» **Your objective**
Would you restate, exactly as they appear, the lines from the one containing "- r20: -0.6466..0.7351" through the end of the data below?

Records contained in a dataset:
'''
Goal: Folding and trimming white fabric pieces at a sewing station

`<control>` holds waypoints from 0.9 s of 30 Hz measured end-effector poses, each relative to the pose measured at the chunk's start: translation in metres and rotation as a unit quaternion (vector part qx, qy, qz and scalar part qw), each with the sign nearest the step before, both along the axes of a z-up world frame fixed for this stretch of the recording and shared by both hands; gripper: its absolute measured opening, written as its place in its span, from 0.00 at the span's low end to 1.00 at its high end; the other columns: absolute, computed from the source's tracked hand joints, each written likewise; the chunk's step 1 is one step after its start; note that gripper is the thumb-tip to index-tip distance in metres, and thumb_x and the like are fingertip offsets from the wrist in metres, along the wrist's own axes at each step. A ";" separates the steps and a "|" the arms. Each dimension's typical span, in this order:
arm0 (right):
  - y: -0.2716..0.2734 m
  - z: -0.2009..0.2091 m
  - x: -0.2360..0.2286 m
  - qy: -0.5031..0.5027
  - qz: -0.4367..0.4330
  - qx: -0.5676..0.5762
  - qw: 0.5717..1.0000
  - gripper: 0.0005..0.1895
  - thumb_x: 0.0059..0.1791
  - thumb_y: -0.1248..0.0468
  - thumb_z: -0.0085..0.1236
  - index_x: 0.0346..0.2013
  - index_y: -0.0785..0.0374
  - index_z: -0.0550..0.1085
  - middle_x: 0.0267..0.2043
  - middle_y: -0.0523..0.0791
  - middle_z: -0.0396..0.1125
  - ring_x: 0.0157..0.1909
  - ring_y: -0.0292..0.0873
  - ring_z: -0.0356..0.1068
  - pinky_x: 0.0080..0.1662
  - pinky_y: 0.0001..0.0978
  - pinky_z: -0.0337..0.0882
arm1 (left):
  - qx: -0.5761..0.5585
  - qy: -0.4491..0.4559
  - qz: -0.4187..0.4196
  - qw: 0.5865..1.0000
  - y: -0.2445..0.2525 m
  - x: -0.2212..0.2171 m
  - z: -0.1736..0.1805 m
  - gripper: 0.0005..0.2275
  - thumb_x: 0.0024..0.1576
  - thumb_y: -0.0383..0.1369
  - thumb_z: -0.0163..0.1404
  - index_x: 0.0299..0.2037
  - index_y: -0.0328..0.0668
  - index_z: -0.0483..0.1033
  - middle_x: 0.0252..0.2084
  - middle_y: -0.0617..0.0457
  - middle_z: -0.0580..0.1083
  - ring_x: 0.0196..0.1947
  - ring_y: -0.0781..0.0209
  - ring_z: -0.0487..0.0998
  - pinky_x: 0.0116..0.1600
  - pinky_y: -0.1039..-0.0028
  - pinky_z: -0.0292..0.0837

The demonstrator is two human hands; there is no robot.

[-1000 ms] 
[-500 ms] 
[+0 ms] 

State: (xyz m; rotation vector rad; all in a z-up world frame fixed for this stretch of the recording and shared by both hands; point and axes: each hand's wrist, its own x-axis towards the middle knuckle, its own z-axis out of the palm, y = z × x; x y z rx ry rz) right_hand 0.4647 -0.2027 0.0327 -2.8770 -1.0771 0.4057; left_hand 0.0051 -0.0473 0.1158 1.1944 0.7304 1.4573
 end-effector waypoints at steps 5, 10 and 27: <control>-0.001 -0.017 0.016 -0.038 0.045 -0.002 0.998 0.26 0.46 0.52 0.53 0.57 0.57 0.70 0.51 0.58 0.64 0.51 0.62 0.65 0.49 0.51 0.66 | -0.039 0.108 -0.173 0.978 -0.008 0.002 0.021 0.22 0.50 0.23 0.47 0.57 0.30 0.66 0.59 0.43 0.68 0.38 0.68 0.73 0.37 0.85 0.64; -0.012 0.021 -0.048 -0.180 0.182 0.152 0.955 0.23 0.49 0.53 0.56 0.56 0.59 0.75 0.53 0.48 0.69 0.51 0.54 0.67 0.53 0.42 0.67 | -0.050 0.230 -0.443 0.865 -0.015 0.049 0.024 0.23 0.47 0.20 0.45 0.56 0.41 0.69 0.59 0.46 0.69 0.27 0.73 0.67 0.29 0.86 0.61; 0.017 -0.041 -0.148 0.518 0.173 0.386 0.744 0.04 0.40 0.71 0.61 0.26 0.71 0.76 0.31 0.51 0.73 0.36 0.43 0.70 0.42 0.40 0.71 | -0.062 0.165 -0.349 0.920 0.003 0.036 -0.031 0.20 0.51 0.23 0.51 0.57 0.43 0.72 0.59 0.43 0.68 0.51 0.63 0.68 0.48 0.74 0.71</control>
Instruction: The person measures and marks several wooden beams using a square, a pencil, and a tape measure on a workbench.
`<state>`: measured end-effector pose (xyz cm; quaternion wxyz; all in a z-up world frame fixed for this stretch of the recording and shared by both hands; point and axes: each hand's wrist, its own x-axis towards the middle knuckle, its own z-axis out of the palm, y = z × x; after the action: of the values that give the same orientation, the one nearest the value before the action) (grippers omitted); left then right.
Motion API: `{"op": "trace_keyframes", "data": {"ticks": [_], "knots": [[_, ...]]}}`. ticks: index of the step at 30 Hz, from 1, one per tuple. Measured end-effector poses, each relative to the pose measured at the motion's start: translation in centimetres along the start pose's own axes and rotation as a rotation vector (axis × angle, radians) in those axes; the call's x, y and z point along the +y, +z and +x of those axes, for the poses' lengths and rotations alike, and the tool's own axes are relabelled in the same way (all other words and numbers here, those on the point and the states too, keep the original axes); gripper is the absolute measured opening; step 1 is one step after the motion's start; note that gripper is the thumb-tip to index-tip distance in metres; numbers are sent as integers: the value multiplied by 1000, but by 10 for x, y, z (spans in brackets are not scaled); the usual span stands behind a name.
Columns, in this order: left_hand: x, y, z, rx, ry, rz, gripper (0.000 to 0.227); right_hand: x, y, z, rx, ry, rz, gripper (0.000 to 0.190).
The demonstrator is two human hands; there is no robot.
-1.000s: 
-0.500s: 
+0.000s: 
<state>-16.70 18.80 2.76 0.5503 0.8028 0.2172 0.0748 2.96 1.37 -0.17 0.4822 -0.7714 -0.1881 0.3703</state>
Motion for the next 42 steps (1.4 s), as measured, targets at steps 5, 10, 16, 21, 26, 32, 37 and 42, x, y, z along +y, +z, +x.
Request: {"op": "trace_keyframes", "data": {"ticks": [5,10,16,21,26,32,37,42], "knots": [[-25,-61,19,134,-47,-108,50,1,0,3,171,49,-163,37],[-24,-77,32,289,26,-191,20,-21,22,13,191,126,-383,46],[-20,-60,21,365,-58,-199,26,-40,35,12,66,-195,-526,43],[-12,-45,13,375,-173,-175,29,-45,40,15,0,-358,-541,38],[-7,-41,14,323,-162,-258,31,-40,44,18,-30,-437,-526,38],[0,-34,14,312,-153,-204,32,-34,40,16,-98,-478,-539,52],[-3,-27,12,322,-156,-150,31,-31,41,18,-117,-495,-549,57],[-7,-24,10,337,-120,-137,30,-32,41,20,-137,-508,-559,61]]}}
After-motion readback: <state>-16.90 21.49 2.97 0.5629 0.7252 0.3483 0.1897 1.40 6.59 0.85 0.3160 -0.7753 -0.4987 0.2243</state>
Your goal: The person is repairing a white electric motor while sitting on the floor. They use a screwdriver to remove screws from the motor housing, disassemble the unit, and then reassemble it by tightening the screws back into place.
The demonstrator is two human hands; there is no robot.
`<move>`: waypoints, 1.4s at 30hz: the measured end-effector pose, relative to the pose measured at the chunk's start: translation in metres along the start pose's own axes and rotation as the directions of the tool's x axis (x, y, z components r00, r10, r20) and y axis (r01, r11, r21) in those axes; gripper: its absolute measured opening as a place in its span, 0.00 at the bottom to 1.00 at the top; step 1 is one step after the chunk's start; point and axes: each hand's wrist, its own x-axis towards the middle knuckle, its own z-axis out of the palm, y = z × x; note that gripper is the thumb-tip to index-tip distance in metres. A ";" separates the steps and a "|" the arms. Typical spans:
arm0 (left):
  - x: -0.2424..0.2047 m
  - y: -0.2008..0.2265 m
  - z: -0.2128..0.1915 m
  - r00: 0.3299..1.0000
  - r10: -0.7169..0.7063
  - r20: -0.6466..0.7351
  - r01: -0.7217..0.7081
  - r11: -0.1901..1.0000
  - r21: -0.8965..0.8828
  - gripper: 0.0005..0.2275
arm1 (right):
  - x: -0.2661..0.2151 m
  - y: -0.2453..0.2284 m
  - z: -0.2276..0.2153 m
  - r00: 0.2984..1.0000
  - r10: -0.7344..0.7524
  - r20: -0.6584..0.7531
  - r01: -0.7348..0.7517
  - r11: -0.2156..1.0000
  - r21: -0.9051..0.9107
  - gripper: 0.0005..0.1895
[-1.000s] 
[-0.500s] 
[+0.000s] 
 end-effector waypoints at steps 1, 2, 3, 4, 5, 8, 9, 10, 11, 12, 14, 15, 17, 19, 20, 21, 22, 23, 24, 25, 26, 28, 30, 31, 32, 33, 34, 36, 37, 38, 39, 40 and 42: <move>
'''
» **Output below**
  - r20: -0.6466..0.7351
  - r01: -0.7217..0.7081
  - r11: -0.1901..1.0000
  - r21: -0.8965..0.8828
  - gripper: 0.0005..0.2275
arm1 (right):
  - x: -0.2661..0.2151 m
  - y: -0.2453..0.2284 m
  - z: -0.2276..0.2153 m
  - r00: 0.2984..1.0000
  - r10: -0.7344..0.7524
  - r20: -0.6584..0.7531
  - r01: -0.7348..0.7517
  - r11: -0.2156..1.0000
  - r21: -0.9051..0.9107
  - gripper: 0.0005..0.1895
[-1.000s] 
[-0.500s] 
[+0.000s] 
 end-effector waypoints at steps 1, 2, 3, 4, 5, 8, 9, 10, 11, 12, 14, 15, 17, 19, 20, 21, 22, 23, 24, 25, 26, 28, 30, 31, 32, 33, 34, 36, 37, 38, 39, 40 and 42: <move>

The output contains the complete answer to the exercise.